A sudden shaking of the bed wakes me up from a peaceful sleep, half convinced that the enemy himself is jumping on my mattress before charging in to personally slit my throat, though it takes but a heartbeat before I realise what is really going on.

Sanya.

She missed her door again and thought my room was hers, and thus woke me up when she flopped bonelessly into my bed, probably already asleep when her head hit my rumpled sheets. Honestly, she is so incorrigible and helpless, I can’t help but worry for her constantly when she is out of my sight.

She is adorable of course, where she lies all curled up in the centre of my bed so innocently, it doesn’t matter what frustrations I have, I could never have the heart to send her away. And to imagine that tonight I had actually hoped I would get to sleep by myself.

It isn’t that I don’t want her here with me, far from it, if I had my way there would be no moment during days or nights that we were not together. I also certainly don’t mind sharing my bed with her, even though I suppose I should, seeing as how she always presses me either into the wall or plain out of bed and it is starting to get too cold in here to sleep without blankets.

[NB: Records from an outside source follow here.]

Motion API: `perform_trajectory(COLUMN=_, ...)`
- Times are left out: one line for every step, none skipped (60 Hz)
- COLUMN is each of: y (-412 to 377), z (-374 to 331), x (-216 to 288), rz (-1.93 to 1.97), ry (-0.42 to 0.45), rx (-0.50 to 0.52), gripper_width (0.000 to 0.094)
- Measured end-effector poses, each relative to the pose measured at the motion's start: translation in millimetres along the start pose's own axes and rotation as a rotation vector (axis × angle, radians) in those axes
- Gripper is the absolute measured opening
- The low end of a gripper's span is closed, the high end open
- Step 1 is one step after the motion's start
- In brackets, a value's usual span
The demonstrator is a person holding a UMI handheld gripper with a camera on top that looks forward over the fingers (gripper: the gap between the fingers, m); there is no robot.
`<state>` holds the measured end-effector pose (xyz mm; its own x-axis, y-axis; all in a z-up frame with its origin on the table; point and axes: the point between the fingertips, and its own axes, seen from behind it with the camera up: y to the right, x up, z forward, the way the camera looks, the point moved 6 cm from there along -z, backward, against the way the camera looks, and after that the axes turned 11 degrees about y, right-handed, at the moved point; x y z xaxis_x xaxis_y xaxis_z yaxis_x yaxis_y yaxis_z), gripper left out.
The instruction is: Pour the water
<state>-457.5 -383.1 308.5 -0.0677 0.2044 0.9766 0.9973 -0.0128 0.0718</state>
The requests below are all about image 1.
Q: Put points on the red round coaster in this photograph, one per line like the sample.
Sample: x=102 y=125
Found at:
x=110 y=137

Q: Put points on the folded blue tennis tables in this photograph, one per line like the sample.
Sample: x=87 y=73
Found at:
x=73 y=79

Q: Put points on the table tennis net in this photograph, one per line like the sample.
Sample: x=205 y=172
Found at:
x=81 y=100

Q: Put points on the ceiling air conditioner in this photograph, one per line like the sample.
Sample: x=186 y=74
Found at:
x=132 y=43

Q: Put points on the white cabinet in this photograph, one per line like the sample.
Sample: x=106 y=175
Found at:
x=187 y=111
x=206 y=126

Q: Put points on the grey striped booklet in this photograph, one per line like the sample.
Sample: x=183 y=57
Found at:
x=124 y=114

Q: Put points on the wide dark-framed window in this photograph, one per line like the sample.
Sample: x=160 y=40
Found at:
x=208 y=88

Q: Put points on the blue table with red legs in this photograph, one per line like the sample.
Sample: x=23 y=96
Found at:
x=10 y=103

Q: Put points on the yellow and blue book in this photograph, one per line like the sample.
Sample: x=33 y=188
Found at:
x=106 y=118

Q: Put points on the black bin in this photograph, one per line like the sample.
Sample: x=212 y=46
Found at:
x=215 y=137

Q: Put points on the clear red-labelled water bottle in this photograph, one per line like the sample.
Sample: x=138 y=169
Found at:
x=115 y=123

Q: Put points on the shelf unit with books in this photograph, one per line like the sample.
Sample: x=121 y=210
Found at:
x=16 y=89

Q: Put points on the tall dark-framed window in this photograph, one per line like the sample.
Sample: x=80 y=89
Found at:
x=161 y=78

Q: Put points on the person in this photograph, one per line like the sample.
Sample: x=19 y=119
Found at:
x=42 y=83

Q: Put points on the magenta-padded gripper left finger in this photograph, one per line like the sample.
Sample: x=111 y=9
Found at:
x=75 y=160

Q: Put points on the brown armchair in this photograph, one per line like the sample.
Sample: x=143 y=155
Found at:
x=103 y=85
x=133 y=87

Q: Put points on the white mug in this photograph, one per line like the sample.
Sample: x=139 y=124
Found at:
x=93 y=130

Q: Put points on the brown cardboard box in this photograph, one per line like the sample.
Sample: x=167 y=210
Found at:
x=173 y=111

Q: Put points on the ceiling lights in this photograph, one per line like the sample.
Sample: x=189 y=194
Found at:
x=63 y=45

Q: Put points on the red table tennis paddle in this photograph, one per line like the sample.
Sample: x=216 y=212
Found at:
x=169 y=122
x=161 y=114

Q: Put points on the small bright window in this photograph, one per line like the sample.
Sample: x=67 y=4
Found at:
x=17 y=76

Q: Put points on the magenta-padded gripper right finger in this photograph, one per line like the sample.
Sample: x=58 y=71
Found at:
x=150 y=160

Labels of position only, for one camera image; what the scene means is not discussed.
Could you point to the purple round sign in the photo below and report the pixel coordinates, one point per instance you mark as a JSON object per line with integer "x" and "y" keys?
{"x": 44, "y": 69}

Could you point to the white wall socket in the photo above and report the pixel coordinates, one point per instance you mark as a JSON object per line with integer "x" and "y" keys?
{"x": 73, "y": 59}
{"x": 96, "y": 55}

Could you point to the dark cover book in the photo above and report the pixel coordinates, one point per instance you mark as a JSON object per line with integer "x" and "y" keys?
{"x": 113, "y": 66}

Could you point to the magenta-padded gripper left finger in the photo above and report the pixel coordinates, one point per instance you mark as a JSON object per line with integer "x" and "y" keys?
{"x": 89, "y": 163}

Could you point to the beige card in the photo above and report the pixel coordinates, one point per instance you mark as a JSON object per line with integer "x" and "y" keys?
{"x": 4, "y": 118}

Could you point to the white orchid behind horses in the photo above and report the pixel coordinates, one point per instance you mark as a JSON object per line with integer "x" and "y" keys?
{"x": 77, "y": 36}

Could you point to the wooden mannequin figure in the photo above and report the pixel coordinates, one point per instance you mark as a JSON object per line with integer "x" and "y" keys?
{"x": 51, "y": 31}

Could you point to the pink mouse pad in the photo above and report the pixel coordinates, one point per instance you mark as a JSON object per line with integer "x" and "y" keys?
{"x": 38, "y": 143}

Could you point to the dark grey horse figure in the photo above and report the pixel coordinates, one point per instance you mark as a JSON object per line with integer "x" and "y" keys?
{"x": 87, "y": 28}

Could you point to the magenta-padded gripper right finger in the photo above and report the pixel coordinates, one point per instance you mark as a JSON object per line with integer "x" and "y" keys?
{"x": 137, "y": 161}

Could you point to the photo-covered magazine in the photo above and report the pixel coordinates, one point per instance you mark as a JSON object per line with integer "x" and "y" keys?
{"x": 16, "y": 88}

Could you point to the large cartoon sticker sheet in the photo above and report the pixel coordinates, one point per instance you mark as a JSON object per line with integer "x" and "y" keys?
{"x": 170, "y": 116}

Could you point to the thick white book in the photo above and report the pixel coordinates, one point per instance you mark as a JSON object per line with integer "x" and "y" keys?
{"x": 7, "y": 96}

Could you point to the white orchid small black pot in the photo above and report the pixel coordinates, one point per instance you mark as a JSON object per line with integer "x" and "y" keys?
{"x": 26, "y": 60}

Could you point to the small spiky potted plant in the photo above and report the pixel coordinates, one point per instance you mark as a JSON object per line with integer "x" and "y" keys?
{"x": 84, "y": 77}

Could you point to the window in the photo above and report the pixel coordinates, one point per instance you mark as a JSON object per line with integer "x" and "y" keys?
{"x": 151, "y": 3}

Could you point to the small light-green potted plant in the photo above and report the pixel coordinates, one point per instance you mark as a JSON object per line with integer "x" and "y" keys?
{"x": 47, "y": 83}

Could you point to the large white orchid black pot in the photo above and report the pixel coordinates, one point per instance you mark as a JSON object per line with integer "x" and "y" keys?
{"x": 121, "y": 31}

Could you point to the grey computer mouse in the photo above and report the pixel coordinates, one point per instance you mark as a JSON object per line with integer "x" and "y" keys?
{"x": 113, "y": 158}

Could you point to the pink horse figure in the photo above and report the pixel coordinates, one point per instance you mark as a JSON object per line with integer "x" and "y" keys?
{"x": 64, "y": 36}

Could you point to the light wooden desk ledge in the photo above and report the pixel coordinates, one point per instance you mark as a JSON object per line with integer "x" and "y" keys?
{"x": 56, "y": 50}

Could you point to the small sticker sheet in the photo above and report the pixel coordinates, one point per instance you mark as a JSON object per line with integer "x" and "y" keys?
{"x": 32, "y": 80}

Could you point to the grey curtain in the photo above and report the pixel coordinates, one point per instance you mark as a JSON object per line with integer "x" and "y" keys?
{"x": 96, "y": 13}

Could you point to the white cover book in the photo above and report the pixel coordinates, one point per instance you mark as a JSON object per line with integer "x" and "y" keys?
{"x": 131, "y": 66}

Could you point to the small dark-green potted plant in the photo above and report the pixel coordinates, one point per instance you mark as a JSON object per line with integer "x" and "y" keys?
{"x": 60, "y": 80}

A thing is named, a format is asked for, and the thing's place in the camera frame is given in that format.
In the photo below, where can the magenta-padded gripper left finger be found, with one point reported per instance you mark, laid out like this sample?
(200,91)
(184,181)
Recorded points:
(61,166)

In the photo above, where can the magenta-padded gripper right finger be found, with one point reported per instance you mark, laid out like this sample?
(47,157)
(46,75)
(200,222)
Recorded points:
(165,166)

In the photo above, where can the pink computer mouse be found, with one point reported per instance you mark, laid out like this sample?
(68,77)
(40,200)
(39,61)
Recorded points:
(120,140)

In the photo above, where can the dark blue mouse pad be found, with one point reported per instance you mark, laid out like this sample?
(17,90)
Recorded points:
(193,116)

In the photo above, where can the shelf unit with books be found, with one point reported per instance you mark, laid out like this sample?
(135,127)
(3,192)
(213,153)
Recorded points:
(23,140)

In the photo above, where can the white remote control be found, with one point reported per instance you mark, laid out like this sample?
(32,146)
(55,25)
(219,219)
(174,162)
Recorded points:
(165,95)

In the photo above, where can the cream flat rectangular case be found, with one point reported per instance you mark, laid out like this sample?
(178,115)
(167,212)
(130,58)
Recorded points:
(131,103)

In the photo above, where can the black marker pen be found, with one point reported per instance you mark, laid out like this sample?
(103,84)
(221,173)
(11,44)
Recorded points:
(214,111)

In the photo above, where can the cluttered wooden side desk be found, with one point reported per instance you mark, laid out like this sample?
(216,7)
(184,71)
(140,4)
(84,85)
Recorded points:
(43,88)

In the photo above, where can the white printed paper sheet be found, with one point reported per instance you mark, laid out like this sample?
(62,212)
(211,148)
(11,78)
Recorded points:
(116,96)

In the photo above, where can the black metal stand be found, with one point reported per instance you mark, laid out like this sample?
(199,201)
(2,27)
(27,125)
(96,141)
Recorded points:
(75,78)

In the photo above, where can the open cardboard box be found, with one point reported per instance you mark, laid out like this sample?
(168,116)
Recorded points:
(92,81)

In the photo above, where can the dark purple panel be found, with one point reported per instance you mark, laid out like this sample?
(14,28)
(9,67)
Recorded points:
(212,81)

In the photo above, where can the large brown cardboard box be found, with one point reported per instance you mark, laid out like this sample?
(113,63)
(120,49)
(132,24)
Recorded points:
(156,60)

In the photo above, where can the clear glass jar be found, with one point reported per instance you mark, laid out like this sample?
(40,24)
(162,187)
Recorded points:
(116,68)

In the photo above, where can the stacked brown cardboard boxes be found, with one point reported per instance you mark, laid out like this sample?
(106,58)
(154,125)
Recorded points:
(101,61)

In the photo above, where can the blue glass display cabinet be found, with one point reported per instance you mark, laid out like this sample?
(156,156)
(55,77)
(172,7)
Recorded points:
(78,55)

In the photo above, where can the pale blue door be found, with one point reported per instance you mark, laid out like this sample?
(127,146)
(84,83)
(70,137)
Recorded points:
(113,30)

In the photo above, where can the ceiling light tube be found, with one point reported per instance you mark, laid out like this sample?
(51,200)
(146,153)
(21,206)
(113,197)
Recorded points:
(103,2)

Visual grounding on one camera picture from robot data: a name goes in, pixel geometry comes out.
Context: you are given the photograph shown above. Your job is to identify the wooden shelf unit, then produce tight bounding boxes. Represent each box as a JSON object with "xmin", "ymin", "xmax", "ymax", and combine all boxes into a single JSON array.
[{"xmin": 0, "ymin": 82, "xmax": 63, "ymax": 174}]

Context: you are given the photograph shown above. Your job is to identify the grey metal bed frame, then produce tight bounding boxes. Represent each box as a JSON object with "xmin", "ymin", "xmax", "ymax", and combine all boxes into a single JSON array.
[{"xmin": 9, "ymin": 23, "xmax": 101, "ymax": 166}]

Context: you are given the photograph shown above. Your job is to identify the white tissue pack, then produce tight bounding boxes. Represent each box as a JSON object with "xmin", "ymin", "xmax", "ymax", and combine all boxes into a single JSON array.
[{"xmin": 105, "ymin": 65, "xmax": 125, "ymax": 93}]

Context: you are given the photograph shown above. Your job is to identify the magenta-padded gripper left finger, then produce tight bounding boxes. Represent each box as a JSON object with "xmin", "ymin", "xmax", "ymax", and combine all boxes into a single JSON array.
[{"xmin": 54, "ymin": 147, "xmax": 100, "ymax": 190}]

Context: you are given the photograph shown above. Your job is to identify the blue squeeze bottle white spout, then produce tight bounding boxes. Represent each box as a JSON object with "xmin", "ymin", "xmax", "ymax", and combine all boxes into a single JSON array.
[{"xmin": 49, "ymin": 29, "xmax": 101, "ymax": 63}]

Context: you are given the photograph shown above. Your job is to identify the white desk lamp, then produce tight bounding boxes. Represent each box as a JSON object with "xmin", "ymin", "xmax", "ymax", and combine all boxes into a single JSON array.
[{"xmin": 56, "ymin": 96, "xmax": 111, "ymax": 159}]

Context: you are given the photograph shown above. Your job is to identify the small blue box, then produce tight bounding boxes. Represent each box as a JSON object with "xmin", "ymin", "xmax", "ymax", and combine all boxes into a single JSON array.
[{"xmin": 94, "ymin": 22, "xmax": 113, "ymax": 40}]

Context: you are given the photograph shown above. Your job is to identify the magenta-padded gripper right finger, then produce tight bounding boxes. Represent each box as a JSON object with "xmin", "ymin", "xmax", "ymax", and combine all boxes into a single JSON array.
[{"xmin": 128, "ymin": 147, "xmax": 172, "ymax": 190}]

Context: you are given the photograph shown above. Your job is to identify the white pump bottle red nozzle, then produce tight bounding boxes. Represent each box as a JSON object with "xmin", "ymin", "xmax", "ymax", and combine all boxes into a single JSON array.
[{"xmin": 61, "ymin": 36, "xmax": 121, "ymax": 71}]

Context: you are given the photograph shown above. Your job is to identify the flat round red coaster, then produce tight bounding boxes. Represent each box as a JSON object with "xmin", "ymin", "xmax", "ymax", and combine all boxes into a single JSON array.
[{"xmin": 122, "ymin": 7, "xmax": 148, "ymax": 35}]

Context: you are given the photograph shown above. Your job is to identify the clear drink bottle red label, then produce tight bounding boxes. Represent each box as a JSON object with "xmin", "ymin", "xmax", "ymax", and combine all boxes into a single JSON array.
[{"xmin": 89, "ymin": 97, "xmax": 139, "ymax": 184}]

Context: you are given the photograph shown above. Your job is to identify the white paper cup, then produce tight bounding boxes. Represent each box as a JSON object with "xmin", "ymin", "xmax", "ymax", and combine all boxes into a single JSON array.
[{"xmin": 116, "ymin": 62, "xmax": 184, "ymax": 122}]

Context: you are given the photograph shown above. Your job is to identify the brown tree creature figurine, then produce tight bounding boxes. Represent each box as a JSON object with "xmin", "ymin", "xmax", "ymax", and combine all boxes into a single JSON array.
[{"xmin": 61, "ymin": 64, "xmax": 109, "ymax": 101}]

I interrupt my musing by tucking her in, surrendering my blanket to this sleeping beauty without much more grumbling and do what I can to make myself comfortable with my back against the chilled stone wall. Perhaps I should consider moving the bed away from the window if this continues, or at least start putting an extra blanket on it.

Ahh, but she really is so very beautiful. I so enjoy watching her sleep like this, so sweet and innocent and perfect. My fingers itch to run through her hair or to caress her pale cheek, but as always I keep myself in check.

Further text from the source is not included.